Will "dist.all_gather" break the auto gradient graph?

if we use torch.nn.parallel.gather to collect data from other GPUs, then we do some operations on the gathered data A, the gradient will go back to the original array( since it’s from the ‘nn’ package, that’s what supposed to happen). We can check grad_fn of A, it says CopyBackwards, that’s what we expect.

but it seems the all_gather from torch.distributed package is different. it simply copies the data here and doesn’t have any grad_fn function. Does this mean if we use this function, we have to manually compute gradients for the gathered data?

related post:

Hi, I ended up writing the backward function manually. I used all_gather function from nccl, so Pytorch won’t take care of that of course. I hope they can add support for that in the future.
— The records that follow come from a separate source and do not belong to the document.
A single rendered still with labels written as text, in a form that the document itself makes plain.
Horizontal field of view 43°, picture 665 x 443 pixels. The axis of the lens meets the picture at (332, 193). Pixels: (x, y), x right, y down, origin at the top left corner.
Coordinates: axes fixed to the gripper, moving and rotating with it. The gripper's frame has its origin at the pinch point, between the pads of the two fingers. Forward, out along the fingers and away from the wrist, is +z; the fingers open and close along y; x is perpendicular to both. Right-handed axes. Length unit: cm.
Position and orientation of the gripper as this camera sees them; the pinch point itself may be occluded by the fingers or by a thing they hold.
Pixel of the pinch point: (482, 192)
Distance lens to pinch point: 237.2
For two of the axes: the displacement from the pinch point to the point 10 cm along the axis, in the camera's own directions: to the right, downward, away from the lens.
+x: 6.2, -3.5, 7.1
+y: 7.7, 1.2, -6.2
i also had similar questions, but finally i find the current design is good. For all_gather, the gradient will not be propagated back to other devices, but the gradient for current device can be calculated correctly. Since each device calculates the loss and propagates the gradient for each device, the final results are correct. For gather, i assume the non-0 device will not calculate the loss and only device 0 does the loss calculation. In that case, the gradient has to be sent back to non-0 devices.

1 Like

Do you have an example of how to do that ?
Thanks!

Wrote a blog about a way to use all_gather, without the need to calculate the gradient

Here is an implementation of all_gather with gradient back-prop: vlkit.ops.distributed.all_gather().

2 Likes

Hi, this link doesn’t work. I wanted to implement something similar. Thanks.

1 Like

Hi the link is now open. Alternatively you can use vlkit.ops.all_gather.